GCC: (Debian 6.3.0-18) 6.3.0 20170516                         | GCC: (GNU) 8.2.1 20181105 (Red Hat 8.2.1-5)
                                                              > GCC: (GNU) 8.3.1 20190223 (Red Hat 8.3.1-2)
                                                              > gcc 8.2.1 20181105

Some of the private names used are also different:

_ZNSt7__cxx1112basic_stringIcSt11char_traitsIcESaIcEEaSEOS4_@ | _ZNSt7__cxx1112basic_stringIcSt11char_traitsIcESaIcEEaSERKS4_

And some sections seem to be shuffled, so the diff cannot match them exactly.

Even on the same computer, without optimisation and -O3 shows different files:

_ZNSt7__cxx1112basic_stringIcSt11char_traitsIcESaIcEE6appendE | _ZNSt7__cxx1115basic_stringbufIcSt11char_traitsIcESaIcEED2Ev

Even shuffling of internal data:

Diccionario creado!                                           <
MENU                                                          <
1. Generador de Diccionarios                                  <
0. Salir                                                      <
/***                                                          <
*    $$|  |$$ |$$|                                            <
*    $$|  |$$ |$$|                                              *    $$|  |$$ |$$|                                  
*    $$|  |$$ |$$|     $$| |$$  |$$$$$$|  |$$$$$$|              *    $$|  |$$ |$$|     $$| |$$  |$$$$$$|  |$$$$$$|  
*    $$$$$$$$ |$$|     $$| |$$ |$$ __ $$|  ____$$|              *    $$$$$$$$ |$$|     $$| |$$ |$$ __ $$|  ____$$|  
*    $$|  |$$ |$$|     $$| |$$ |$$|  |$$| $$$$$$$|              *    $$|  |$$ |$$|     $$| |$$ |$$|  |$$| $$$$$$$|  
*    $$|  |$$ |$$|___  $$|_|$$ |$$|  |$$| $$___$$|              *    $$|  |$$ |$$|___  $$|_|$$ |$$|  |$$| $$___$$|  
*    $$|  |$$ |$$$$$$$| $$$$$  |$$|  |$$| $$$$$$$|              *    $$|  |$$ |$$$$$$$| $$$$$  |$$|  |$$| $$$$$$$|  
*    ----------------------------------------------             *    ---------------------------------------------- 
                                                              > -------------------
                                                              > Diccionario creado!
                                                              > MENU
                                                              > 1. Generador de Diccionarios
                                                              > 0. Salir
                                                              > /*** 
                                                              > *    $$|  |$$ |$$| 

This proves that differing binary files raises many false positives, and doesn't tell you anything about is safety.
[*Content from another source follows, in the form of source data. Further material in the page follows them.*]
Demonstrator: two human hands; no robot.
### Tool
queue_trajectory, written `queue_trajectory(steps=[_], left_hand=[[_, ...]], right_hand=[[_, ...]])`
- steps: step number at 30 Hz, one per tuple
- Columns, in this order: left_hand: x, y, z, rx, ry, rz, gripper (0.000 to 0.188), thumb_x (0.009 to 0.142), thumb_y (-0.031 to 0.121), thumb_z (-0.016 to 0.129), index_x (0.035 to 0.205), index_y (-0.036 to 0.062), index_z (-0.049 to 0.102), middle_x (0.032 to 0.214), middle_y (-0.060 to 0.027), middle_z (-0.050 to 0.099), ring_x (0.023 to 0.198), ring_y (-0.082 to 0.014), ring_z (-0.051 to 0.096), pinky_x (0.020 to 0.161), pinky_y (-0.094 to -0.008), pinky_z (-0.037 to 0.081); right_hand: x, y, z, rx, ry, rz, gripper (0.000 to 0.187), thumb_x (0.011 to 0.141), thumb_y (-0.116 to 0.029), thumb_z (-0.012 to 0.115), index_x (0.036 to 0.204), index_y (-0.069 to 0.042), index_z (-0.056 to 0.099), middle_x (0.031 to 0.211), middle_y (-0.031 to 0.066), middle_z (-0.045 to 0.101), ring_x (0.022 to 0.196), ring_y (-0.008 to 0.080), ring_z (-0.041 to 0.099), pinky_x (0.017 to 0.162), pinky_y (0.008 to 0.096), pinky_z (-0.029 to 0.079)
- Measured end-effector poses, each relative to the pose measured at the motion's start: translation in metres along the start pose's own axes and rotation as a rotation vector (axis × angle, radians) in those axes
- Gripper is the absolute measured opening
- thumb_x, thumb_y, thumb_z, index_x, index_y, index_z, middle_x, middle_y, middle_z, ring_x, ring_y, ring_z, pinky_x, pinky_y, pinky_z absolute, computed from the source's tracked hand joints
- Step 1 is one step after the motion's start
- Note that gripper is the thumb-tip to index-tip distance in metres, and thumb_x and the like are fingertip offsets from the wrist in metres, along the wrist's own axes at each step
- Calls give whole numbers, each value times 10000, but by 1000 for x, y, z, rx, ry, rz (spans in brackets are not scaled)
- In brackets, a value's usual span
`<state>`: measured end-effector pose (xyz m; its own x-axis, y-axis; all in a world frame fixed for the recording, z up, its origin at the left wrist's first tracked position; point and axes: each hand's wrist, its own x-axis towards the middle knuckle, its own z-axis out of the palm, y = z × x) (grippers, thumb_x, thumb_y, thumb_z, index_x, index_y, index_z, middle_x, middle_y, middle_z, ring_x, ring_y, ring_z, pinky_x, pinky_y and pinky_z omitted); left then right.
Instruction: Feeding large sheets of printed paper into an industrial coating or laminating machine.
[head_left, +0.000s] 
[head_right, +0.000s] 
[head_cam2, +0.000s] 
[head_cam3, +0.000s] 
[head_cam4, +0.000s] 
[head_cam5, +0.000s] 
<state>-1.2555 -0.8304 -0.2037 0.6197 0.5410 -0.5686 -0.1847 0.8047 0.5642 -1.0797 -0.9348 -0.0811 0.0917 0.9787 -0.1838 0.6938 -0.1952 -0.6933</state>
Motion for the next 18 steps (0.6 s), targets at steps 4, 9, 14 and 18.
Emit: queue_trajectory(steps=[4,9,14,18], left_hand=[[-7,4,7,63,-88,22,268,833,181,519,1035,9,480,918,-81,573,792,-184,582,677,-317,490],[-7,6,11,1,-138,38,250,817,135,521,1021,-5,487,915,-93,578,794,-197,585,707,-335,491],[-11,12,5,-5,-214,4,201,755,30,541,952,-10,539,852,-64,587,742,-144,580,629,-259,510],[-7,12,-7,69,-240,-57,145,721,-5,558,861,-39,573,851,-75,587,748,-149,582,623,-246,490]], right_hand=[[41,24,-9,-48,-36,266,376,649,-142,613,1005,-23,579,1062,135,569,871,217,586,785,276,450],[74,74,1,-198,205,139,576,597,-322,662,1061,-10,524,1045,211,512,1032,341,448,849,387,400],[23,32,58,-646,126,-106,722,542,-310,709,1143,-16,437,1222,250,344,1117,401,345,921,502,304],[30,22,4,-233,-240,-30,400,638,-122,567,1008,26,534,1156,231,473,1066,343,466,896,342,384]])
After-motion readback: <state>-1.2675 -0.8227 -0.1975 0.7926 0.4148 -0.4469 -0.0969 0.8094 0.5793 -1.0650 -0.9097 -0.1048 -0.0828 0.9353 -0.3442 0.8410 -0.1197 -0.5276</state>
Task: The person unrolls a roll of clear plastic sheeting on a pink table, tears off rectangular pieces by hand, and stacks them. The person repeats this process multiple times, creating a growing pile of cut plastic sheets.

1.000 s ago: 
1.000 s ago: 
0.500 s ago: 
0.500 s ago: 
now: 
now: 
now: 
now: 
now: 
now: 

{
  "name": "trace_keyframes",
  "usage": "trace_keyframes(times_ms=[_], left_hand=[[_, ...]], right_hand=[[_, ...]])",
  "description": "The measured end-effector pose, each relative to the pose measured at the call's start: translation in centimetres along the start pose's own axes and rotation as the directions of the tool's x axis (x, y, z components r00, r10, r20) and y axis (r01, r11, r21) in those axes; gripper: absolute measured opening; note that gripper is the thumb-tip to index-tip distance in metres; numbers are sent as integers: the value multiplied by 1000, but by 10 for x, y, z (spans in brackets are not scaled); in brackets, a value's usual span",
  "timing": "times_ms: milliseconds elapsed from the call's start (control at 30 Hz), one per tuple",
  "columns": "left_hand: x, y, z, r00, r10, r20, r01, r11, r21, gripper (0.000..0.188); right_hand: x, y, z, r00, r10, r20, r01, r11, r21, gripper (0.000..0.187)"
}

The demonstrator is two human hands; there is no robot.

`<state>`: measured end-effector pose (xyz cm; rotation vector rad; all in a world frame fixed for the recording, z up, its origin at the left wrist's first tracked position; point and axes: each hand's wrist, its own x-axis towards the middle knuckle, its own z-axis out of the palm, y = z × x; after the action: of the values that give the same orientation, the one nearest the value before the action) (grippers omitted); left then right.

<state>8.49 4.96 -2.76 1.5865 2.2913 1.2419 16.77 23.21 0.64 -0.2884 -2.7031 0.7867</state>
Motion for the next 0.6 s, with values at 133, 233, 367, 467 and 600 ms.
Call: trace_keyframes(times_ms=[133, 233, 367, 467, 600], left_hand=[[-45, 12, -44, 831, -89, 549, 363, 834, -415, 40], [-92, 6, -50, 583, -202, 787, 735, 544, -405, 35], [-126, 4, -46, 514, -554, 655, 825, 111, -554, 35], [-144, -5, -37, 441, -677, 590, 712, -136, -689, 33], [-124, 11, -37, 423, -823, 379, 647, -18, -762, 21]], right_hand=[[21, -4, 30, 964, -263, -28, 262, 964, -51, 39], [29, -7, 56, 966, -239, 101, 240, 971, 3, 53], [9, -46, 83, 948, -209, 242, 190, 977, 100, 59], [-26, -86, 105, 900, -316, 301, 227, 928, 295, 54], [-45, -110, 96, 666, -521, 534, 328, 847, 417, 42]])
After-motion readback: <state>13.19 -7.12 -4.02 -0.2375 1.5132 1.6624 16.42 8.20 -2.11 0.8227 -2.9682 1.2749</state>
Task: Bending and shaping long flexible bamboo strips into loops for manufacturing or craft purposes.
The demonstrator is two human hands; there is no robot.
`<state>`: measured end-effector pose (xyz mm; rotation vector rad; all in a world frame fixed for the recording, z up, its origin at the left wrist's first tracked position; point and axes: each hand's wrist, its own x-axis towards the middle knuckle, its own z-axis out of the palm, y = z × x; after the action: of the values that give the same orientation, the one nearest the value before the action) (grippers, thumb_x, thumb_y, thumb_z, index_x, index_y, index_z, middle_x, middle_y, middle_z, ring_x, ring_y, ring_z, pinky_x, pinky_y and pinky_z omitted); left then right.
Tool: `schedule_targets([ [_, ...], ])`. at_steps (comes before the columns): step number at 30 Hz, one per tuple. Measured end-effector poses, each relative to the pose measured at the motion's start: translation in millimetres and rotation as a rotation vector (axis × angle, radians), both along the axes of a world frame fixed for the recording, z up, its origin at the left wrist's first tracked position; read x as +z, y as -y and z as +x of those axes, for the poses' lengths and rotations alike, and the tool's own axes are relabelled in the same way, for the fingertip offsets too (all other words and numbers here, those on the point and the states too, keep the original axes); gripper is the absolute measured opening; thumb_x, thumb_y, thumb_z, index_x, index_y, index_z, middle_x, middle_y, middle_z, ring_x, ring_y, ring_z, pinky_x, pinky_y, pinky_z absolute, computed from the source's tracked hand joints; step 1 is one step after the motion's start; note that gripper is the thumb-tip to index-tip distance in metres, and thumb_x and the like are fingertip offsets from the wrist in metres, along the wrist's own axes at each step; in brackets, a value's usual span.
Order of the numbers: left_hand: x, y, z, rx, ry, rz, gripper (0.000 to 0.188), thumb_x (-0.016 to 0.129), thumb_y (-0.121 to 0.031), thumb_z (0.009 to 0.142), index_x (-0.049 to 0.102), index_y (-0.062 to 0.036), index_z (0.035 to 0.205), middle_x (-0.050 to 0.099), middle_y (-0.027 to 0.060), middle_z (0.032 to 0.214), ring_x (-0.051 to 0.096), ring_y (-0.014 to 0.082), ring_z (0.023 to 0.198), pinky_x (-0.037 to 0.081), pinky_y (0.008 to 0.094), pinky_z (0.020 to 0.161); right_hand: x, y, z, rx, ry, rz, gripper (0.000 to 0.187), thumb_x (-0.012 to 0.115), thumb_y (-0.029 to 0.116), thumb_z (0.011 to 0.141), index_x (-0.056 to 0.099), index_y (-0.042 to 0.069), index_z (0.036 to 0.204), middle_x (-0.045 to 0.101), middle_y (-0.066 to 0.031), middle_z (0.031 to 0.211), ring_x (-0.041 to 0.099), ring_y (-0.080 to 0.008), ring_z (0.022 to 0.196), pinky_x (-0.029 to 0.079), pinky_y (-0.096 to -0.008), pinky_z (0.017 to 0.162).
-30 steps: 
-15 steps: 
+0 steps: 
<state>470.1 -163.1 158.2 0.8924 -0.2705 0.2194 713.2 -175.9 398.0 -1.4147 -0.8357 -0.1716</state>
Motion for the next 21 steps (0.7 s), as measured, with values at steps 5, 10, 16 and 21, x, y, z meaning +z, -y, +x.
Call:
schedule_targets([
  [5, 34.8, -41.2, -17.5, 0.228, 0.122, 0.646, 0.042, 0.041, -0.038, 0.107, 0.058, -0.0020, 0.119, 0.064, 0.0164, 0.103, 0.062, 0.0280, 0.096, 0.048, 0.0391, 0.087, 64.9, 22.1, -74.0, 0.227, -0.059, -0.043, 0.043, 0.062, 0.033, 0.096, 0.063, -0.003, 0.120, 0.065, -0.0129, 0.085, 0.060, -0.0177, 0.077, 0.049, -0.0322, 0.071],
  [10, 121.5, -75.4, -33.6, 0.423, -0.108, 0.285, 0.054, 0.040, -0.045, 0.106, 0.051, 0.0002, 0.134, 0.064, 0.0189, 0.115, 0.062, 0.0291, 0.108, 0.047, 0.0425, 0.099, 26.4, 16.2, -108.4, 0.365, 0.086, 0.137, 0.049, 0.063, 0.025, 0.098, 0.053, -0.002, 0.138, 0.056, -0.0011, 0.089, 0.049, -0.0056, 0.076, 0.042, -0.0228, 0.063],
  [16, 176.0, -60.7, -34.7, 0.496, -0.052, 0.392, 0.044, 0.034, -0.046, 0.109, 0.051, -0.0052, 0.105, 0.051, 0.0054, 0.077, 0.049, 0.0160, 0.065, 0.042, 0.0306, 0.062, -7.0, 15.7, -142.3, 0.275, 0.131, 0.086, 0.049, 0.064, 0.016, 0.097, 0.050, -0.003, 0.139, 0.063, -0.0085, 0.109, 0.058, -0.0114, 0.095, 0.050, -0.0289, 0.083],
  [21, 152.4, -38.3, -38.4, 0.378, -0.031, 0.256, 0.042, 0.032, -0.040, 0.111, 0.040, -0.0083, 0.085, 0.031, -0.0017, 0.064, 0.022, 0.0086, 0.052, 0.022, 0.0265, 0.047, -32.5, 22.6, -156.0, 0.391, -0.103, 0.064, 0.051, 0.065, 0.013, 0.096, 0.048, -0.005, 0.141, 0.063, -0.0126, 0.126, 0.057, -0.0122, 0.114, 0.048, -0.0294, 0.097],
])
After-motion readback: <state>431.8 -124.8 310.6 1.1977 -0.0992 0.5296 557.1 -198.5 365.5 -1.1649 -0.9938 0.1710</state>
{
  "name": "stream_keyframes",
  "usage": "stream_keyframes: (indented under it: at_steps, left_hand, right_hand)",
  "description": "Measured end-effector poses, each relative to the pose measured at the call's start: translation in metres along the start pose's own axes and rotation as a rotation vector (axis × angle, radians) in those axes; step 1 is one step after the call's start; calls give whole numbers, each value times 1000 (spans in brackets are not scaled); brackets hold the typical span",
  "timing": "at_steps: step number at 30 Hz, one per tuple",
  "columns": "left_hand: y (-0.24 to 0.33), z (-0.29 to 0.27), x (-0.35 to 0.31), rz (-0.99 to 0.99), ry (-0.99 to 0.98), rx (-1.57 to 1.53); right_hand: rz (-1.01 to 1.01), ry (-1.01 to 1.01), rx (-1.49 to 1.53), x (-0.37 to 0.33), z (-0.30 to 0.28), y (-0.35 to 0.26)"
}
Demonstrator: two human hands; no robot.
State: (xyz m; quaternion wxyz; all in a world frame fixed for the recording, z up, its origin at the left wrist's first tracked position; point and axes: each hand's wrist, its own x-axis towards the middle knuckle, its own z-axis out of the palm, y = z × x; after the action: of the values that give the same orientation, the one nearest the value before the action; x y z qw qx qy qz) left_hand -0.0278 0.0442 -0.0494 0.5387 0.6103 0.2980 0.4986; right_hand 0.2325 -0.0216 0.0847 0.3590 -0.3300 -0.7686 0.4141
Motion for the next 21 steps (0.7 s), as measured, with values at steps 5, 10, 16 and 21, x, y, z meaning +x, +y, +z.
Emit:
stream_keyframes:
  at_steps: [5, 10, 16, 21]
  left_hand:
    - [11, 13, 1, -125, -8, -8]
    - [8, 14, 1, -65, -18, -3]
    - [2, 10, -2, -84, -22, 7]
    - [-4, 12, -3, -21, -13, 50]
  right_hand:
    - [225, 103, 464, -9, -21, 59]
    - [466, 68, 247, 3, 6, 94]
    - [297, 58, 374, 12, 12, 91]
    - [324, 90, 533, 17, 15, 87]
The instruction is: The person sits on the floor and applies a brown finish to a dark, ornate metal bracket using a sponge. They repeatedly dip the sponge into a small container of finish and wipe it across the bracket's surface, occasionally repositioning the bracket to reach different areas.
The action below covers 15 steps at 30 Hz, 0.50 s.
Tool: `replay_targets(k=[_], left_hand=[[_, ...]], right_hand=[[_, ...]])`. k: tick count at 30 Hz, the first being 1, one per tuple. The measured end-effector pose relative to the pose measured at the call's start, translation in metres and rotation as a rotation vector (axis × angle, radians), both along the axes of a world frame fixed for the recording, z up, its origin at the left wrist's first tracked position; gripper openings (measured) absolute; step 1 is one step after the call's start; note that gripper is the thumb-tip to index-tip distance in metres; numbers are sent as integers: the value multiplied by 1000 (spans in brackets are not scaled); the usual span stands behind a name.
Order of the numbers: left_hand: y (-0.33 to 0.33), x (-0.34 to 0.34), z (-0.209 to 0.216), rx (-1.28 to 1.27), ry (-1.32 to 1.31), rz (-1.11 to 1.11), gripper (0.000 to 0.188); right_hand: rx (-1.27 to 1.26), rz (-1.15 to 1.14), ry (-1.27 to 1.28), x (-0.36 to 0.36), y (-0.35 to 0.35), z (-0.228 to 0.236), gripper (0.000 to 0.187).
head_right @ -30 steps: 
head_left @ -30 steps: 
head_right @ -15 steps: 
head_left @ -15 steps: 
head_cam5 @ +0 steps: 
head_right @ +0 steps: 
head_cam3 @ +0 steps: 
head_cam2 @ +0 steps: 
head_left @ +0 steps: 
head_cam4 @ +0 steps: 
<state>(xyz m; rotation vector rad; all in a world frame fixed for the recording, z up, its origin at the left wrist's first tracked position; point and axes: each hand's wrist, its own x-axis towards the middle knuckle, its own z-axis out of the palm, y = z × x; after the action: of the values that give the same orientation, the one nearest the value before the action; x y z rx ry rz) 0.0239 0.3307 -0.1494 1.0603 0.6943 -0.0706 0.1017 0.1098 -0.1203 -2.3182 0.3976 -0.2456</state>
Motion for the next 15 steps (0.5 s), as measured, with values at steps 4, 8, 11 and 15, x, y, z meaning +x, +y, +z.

In this case, I'd use the version compiled by myself because you have no way to know what version is uploaded, as the author may have forgotten to recompile before the last tweaks.


If the software is exactly the same at source level, then the question boils down to whether you can trust your compiler, system libraries and various utilities which are used during compilation. If you installed your toolchain from a trusted source and you trust your computer wasn't compromised meanwhile, then there's no reason to suspect that the binary file that you generated will be malicious, even if it differs from the "reference" build.